--- What the task asks ---
Would you please retype, exactly, the lines of the listing below between the line with "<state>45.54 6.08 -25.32" and the line with "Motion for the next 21", inclusive?

____________

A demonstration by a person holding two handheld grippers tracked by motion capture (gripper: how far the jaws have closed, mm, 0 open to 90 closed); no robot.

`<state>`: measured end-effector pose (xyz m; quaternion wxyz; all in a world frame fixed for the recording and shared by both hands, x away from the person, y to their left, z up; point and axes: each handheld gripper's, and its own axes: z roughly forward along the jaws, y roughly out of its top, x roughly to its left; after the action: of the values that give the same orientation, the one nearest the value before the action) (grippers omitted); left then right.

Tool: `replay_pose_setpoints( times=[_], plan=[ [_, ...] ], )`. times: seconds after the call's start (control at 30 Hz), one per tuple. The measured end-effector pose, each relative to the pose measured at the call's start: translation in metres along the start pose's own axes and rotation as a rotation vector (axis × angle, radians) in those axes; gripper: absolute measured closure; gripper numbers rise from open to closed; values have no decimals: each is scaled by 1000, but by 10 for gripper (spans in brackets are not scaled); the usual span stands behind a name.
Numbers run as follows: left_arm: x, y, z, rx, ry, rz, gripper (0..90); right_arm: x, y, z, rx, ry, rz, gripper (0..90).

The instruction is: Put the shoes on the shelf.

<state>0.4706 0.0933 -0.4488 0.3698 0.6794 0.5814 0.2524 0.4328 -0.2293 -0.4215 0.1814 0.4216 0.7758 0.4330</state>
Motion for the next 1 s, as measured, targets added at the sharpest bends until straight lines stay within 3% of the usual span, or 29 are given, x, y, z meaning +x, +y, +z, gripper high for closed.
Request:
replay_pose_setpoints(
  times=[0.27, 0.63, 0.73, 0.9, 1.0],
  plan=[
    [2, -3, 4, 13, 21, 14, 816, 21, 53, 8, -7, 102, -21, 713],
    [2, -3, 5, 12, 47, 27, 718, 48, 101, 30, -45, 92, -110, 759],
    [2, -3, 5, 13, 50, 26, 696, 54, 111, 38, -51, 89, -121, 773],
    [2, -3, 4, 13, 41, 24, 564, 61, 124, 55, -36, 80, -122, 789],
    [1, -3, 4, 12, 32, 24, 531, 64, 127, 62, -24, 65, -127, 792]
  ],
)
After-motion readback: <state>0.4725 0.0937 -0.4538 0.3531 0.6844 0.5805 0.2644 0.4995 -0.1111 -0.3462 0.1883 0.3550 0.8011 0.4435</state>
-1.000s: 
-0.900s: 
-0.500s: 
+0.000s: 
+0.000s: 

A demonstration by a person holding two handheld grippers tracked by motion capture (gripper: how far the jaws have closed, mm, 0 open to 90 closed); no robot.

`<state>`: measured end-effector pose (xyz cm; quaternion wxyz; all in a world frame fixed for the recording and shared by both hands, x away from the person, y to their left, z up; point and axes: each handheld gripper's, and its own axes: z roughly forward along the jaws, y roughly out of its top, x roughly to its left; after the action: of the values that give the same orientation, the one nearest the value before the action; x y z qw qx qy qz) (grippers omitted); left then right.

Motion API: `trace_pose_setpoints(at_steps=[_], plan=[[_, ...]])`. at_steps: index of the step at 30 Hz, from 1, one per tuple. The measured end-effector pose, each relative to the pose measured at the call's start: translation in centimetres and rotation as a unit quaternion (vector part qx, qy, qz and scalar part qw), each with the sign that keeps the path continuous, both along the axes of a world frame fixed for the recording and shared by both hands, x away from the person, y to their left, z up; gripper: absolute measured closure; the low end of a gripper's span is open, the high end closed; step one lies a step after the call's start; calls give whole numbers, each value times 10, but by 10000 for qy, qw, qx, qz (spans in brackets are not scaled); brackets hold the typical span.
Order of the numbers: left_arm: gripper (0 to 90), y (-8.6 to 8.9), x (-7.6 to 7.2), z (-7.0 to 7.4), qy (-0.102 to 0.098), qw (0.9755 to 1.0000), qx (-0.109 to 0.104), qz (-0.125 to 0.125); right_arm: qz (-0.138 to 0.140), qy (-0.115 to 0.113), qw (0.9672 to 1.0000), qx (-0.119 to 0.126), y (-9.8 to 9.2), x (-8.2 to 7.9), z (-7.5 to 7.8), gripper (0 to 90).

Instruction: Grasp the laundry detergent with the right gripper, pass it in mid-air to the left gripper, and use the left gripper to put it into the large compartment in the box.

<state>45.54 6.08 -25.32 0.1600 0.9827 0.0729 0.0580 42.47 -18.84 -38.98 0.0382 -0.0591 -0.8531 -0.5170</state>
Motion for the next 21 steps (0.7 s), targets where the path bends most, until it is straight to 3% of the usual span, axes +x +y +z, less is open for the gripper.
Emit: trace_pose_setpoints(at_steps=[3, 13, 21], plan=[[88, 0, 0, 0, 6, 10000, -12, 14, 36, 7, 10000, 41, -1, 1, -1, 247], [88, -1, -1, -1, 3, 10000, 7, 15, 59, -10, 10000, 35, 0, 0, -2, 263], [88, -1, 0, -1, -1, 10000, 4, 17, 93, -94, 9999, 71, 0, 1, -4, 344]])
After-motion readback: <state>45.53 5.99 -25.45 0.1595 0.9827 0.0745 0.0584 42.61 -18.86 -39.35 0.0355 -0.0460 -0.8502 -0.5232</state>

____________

--- Answer to this problem ---
<state>45.54 6.08 -25.32 0.1600 0.9827 0.0729 0.0580 42.47 -18.84 -38.98 0.0382 -0.0591 -0.8531 -0.5170</state>
Motion for the next 21 steps (0.7 s), targets where the path bends most, until it is straight to 3% of the usual span, axes +x +y +z, less is open for the gripper.

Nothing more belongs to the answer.